> [What is expected]: Every line containing "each" should be copied out. Go through the entries and find them.

> [Dataset entries]:

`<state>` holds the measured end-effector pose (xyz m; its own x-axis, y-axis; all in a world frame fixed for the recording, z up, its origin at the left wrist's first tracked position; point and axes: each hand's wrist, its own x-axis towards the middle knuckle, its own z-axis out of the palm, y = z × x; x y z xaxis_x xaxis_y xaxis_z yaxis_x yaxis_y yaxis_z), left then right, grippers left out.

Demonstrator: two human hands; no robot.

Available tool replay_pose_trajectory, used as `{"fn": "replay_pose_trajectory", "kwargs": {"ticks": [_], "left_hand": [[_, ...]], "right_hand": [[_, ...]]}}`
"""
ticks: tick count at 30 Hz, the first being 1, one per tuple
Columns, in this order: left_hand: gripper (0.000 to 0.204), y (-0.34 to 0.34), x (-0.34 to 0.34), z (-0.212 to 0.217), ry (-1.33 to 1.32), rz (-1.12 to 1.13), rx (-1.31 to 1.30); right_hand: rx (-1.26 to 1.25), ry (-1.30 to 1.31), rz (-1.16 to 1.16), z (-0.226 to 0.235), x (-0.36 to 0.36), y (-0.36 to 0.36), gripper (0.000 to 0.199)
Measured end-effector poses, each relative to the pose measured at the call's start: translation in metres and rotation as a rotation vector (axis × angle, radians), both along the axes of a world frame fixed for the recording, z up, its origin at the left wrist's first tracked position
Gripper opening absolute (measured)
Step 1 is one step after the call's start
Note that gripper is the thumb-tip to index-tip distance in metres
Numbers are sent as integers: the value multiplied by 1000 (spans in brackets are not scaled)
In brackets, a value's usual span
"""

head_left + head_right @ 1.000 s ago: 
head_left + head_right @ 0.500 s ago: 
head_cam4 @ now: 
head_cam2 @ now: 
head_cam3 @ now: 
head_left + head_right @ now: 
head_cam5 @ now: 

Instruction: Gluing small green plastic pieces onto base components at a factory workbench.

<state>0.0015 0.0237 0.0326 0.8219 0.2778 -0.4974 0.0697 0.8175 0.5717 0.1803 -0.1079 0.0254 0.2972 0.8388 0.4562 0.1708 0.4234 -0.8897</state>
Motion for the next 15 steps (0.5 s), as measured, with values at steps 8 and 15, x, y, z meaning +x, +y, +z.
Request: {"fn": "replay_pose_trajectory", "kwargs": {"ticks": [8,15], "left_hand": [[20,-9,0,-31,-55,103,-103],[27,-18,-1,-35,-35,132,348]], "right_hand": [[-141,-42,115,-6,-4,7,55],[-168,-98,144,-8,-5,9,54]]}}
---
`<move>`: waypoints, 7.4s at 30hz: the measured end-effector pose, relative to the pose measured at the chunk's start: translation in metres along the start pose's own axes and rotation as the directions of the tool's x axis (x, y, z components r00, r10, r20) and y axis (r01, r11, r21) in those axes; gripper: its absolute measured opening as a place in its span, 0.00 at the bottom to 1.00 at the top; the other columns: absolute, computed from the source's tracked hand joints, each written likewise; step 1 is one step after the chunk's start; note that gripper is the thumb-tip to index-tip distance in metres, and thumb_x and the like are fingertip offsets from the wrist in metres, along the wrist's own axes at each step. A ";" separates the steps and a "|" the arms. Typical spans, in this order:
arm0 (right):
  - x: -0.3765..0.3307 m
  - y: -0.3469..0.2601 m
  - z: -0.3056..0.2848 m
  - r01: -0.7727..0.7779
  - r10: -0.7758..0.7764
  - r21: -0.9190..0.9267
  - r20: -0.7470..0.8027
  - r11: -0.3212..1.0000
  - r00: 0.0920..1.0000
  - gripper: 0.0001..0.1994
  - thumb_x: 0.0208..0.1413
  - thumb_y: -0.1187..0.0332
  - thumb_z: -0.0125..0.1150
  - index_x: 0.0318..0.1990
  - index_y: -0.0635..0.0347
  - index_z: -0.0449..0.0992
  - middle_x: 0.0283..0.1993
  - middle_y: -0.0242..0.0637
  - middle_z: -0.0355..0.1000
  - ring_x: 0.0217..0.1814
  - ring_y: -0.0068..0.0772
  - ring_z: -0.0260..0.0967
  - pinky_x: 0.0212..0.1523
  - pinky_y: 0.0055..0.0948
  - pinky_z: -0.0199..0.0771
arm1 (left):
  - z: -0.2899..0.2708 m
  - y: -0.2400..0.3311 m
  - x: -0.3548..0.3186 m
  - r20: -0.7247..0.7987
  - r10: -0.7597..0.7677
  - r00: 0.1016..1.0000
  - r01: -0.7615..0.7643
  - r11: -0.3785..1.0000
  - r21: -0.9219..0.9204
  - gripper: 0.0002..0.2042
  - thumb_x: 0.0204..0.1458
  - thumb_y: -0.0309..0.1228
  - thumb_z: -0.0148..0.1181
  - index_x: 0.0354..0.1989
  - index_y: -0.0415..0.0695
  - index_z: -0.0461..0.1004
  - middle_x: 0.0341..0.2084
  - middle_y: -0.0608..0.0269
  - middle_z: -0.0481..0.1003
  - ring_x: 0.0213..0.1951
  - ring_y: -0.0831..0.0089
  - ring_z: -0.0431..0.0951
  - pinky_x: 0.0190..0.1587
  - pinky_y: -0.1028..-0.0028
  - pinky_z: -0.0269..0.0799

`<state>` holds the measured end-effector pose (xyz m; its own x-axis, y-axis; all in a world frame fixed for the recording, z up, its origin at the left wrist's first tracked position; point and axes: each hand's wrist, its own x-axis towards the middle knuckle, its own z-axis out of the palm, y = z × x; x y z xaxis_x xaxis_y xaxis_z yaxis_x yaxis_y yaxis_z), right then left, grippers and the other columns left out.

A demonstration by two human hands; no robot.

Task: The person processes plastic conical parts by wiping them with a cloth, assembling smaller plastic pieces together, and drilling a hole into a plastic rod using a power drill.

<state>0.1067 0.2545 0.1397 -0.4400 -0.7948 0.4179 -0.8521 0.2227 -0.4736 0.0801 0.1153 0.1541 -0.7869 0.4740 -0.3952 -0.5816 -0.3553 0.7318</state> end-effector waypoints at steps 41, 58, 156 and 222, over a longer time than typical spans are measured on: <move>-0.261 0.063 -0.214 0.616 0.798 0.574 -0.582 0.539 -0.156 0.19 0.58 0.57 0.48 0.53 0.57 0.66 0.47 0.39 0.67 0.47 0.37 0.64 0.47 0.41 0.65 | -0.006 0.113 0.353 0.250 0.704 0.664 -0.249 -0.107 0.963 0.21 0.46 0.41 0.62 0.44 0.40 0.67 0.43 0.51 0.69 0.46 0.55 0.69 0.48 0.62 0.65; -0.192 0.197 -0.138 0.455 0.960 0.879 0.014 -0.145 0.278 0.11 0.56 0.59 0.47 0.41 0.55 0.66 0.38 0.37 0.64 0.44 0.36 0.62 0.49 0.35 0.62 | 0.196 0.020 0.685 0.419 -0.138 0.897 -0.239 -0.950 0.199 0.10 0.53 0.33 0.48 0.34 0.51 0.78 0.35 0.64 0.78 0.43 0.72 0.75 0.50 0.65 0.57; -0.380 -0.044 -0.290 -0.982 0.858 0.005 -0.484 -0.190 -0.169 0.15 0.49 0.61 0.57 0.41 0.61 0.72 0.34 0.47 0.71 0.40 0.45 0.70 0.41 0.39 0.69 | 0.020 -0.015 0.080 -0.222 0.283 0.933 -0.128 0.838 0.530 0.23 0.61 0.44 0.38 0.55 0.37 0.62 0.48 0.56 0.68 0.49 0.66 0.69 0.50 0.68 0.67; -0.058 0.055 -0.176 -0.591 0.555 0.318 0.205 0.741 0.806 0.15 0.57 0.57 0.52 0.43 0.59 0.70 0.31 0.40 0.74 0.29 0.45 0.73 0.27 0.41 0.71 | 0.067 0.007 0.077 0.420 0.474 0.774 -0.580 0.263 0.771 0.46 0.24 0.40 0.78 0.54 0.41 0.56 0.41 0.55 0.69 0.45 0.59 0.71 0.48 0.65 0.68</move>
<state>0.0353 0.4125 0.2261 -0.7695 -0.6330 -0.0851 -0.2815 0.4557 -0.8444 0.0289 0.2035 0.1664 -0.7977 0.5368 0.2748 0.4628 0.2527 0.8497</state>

> [Exercise answer]:
`<state>` holds the measured end-effector pose (xyz m; its own x-axis, y-axis; all in a world frame fixed for the recording, z up, its origin at the left wrist's first tracked position; point and axes: each hand's wrist, its own x-axis towards the middle knuckle, its own z-axis out of the palm, y = z × x; x y z xaxis_x xaxis_y xaxis_z yaxis_x yaxis_y yaxis_z), left then right, grippers left out.
Measured end-effector poses, each relative to the pose measured at the call's start: translation in metres and rotation as a rotation vector (axis × angle, radians), both along the axes of a world frame fixed for the recording, z up, its origin at the left wrist's first tracked position
`<move>`: waypoints, 7.4s at 30hz: the measured end-effector pose, relative to the pose measured at the chunk's start: translation in metres along the start pose's own axes and rotation as the directions of the tool's x axis (x, y, z components r00, r10, r20) and y axis (r01, r11, r21) in those axes; gripper: its absolute measured opening as a place in its span, 0.00 at the bottom to 1.00 at the top; the other columns: absolute, computed from the source's tracked hand joints, each written likewise; step 1 is one step after the chunk's start; note that gripper is the thumb-tip to index-tip distance in metres, and thumb_x and the like are fingertip offsets from the wrist in metres, along the wrist's own axes at each step. A ";" separates the steps and a "|" the arms. Typical spans, in this order:
`<state>` holds the measured end-effector pose (xyz m; its own x-axis, y-axis; all in a world frame fixed for the recording, z up, its origin at the left wrist's first tracked position; point and axes: each hand's wrist, its own x-axis towards the middle knuckle, its own z-axis out of the palm, y = z × x; x y z xaxis_x xaxis_y xaxis_z yaxis_x yaxis_y yaxis_z), right then left, grippers and the other columns left out.

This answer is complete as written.